Вот как оно у чертей бывает, да…
День к вечеру близился, свадебные приготовления были в самом разгаре. И вот собрались мы как-то в шинок всем табором - одежды пестрые, голоса звонкие, глаза черные, красота! И среди таборных - Петруша мой любимый, рубаха белая навыпуск, бант франтоватый на шее повязан, шляпа лихо на затылок заломлена, а в руках - гитара, душа цыганская. Ай, красавец, сил нет! Кинулась я к нему:
- Петруша, играем свадьбу немедля! Твоей хочу быть!
Расцеловались мы, Драгош нас женил по цыганским законам и под напутственные возгласы уединились мы в шатре.
А тут уж другая сказка пошла, для взрослых.
*А вот как оно было на самом деле.
Леша Фисман, играющий Асмодея, сильнейшего черта Лысой горы, в середине дня лишился людского облика. Сетовал он на эту тему долго. А через пару часов я вижу его посреди табора, причем в одежде моего жениха Петруши (Джимбо). У меня прям сердце заколотилось - это ж какой отличный игровой момент получается!
Подошла к Леше, шепчу на ушко:
- Леша, а ведь правда я вижу в тебе своего жениха Петрушу?
Леша завис. Глазами на меня - морг-морг. Потом просветлел:
- Да, - говорит.
Тут я к нему на шею бросилась:
- Петруша, дорогой, а давай свадебку прям сейчас сыграем!
- А давай, моя красавица!
У Джимбо (истинного Петруши) челюсть отпала:
- Злата, а как же я?! А наша свадьба? Это ж мы должны жениться!
Смотрю на него презрительно, типа не узнаю.
- А ты, барин, кто? Знать тебя не знаю, ведать не ведаю. А лапать будешь - жениху пожалуюсь, вон он какой у меня, орел!
У Джимбо - истерика:
- Я докажу!!! Я сделаю так, что ты мне поверишь!
Убегает из шинка. Причем в одежде Фисмана-Асмодея. Тут же - девичий визг (спасибо Настене, постаралась):
- А-ааааа, колдун!!!! Мы ж тебя на площади сожгли!!!
А тут еще козаки подоспели и сбросили «воскресшего колдуна» в Днепр. Так и закончилась жизнь молодого Петра Ивановича Добчинского, ставшего цыганом и связавшегося с чертями.

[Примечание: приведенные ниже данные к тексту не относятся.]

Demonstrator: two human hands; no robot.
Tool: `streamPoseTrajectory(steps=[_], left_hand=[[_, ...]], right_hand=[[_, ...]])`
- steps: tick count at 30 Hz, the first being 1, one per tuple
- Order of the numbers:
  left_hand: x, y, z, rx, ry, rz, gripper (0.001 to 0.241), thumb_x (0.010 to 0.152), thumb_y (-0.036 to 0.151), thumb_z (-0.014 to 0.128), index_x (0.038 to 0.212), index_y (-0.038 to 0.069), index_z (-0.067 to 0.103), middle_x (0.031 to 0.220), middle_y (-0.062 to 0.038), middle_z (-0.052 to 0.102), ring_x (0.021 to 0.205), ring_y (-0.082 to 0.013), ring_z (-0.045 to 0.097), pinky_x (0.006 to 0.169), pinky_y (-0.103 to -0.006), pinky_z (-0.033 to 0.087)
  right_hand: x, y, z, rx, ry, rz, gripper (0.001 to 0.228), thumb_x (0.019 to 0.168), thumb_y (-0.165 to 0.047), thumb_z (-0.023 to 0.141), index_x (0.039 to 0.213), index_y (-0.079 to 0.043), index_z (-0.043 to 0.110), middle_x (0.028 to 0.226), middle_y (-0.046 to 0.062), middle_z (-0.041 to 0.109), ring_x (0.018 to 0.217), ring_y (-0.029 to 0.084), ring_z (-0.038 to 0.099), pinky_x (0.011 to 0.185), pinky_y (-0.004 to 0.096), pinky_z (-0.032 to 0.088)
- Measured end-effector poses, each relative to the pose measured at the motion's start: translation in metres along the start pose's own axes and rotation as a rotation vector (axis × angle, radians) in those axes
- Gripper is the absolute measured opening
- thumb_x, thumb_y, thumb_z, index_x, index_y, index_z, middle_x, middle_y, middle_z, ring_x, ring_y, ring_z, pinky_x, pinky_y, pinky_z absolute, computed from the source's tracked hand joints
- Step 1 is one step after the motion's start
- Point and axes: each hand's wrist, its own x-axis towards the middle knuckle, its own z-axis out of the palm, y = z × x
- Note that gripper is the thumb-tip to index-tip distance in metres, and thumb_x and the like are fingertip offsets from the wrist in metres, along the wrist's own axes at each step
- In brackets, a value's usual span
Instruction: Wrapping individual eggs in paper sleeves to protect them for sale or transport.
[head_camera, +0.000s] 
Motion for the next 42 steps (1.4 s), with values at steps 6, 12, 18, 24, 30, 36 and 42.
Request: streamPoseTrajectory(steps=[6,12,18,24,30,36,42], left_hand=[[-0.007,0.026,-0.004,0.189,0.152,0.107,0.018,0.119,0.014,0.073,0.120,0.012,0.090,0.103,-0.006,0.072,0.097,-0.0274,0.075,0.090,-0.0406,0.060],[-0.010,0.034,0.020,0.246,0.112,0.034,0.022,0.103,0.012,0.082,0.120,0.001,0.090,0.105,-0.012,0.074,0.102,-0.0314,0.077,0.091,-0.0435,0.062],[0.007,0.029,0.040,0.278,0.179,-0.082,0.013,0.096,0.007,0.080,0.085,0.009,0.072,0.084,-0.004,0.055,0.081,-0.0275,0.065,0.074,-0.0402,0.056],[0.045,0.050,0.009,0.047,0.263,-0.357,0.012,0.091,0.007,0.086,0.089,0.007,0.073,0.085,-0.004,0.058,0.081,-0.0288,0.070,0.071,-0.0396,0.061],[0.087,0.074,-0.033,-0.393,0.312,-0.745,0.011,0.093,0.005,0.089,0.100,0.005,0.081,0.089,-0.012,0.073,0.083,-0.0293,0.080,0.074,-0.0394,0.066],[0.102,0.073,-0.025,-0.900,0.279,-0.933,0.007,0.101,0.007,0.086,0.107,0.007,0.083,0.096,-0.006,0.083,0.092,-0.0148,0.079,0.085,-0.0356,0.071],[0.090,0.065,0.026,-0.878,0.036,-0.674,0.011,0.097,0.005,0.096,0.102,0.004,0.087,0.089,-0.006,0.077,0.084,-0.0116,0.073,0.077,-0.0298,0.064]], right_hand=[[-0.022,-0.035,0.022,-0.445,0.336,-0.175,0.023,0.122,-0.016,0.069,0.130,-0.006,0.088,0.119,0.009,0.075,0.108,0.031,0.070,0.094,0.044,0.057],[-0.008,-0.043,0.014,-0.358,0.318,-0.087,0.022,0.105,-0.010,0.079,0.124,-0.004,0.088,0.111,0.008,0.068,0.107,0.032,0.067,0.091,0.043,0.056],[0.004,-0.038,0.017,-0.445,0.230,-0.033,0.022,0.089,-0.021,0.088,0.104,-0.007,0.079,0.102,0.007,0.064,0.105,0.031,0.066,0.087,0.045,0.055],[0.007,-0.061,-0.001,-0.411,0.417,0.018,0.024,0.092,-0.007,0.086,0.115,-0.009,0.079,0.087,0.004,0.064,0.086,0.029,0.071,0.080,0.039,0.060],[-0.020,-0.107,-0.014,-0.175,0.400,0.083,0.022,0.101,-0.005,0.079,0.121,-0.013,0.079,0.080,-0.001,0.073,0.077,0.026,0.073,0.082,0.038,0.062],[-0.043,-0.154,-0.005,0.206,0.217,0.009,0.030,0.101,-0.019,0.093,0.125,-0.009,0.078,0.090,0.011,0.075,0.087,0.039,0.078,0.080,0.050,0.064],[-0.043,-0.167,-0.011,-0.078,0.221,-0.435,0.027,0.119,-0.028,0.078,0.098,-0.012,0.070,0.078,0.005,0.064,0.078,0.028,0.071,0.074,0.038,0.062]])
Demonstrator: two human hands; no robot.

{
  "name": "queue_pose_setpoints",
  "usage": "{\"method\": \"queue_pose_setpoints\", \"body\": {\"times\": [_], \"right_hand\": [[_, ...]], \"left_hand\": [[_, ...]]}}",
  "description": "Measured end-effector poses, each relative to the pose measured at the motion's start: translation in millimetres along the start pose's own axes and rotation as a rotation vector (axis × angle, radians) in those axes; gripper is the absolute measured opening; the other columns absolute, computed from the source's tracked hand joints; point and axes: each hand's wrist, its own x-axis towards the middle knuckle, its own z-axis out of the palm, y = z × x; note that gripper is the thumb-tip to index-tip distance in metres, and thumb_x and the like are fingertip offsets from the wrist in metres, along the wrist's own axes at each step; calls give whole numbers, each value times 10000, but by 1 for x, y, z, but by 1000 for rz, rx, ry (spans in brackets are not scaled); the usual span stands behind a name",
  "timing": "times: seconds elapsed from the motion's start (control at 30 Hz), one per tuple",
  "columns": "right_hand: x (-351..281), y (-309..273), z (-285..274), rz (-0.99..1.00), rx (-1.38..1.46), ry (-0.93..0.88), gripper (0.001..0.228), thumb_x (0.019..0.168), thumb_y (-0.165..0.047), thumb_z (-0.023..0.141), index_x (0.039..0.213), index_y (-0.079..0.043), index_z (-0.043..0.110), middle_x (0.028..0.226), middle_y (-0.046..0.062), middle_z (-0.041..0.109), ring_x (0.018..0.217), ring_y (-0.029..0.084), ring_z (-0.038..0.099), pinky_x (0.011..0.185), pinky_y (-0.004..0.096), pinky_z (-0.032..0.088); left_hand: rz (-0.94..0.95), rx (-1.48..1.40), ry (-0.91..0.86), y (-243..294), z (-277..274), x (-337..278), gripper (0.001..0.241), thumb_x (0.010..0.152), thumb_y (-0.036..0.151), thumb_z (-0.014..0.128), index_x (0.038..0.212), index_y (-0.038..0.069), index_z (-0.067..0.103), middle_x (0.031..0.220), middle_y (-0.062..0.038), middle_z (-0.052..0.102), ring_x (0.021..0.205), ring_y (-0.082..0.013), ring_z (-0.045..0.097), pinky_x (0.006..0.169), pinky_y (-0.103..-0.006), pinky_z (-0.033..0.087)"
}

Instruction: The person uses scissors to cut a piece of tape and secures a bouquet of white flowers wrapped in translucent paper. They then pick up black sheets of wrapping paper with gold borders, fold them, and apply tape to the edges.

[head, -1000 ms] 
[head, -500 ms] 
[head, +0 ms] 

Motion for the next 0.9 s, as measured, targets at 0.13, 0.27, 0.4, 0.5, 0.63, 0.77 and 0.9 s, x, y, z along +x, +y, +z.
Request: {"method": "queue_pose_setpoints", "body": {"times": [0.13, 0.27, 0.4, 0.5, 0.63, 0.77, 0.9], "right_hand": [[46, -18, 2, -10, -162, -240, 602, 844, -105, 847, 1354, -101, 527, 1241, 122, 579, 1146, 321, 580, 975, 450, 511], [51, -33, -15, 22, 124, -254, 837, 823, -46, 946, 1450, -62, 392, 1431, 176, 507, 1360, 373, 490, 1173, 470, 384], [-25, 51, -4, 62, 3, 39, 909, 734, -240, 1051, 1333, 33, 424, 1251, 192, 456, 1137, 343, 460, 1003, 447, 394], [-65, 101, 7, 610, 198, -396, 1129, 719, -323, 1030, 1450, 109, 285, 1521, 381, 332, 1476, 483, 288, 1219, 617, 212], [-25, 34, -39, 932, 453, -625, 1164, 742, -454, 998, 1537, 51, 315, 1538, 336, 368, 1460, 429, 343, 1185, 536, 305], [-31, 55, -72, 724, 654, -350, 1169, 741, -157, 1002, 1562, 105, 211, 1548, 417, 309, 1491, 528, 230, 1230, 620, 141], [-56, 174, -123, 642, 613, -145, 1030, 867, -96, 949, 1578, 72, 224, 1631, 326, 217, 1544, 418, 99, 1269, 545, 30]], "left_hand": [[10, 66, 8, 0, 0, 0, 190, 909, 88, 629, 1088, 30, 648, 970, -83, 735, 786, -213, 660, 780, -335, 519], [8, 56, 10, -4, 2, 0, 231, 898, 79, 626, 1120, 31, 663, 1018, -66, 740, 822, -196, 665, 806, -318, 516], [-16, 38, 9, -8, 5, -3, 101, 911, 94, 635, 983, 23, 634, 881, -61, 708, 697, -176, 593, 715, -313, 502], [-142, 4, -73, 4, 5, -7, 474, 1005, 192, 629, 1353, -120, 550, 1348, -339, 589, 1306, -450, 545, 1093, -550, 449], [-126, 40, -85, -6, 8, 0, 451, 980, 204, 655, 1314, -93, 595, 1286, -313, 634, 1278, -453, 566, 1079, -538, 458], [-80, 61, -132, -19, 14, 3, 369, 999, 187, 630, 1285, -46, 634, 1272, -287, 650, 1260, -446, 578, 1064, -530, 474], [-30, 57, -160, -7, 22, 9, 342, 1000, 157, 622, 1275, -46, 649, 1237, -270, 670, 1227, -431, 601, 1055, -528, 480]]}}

А у нас с молодым супругом была первая брачная ночь, где он и открыл свою истинную личину (ага, ту самую, с рогами и хвостом). Рассказал он мне про противостояние ангелов и бесов, обелил Люцифера, поведал о божьем «немилосердии» к грешникам. И отдала ему дура-Злата свою душу в обмен на обещание вечной молодости и красоты.
И забрюхатила девка от черта. Да только недолго была на сносях - поймали ее через пару дней козаки, засадили в острог, где она и повесилась от тоски на собственном платке.
И стала Злата чертовкою, ибо самоубийце, а тем более дитя нерожденное погубившей, нет божьего прощения.